■ What you should do
A single number is the whole answer: the tally of lines in the data below that include the word "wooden".
Start of Stored data
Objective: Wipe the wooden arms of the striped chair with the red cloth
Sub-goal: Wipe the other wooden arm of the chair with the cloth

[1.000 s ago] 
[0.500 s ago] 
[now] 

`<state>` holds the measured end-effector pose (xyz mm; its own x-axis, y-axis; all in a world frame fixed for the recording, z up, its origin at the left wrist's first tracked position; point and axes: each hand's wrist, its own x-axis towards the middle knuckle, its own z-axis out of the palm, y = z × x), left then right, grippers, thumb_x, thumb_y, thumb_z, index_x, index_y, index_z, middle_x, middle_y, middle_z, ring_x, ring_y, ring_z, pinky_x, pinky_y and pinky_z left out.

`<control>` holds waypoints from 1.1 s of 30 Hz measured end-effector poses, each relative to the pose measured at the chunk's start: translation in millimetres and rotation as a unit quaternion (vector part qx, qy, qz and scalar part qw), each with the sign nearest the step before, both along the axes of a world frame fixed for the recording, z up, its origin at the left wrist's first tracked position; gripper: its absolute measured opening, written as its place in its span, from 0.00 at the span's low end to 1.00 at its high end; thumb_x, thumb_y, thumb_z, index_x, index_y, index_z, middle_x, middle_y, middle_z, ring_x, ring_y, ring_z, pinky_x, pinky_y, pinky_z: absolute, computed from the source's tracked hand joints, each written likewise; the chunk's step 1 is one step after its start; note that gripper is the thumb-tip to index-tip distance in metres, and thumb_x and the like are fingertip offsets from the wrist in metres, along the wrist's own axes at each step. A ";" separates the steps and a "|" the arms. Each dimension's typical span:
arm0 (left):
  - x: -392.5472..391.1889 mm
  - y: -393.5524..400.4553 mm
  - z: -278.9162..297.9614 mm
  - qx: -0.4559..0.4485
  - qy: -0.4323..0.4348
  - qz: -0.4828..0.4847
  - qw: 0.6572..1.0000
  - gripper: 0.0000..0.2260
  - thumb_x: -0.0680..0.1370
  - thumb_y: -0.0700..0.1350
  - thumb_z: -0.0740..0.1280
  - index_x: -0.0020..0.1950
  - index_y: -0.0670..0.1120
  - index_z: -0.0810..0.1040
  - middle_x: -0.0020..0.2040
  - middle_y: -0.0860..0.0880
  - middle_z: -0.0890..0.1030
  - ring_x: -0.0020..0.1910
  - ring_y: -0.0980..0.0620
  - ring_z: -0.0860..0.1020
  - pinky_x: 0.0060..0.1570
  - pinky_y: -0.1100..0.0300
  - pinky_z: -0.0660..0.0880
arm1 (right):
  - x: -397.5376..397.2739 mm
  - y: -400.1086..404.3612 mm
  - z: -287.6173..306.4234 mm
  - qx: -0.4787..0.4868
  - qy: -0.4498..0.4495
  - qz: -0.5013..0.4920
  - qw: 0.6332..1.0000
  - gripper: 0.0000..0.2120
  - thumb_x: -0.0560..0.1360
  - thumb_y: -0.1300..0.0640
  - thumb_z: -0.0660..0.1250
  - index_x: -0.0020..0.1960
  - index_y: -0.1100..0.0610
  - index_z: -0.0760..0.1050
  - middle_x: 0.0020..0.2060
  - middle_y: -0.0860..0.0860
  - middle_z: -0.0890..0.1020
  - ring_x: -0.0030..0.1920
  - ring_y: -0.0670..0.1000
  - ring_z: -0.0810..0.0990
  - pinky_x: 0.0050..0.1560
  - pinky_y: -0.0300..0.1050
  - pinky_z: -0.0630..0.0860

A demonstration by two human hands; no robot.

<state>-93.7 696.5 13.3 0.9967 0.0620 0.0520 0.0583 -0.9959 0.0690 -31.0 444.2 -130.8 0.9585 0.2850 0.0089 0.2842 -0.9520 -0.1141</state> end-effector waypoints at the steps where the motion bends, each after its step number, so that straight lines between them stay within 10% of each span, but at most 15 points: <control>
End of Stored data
■ Solution to the problem
2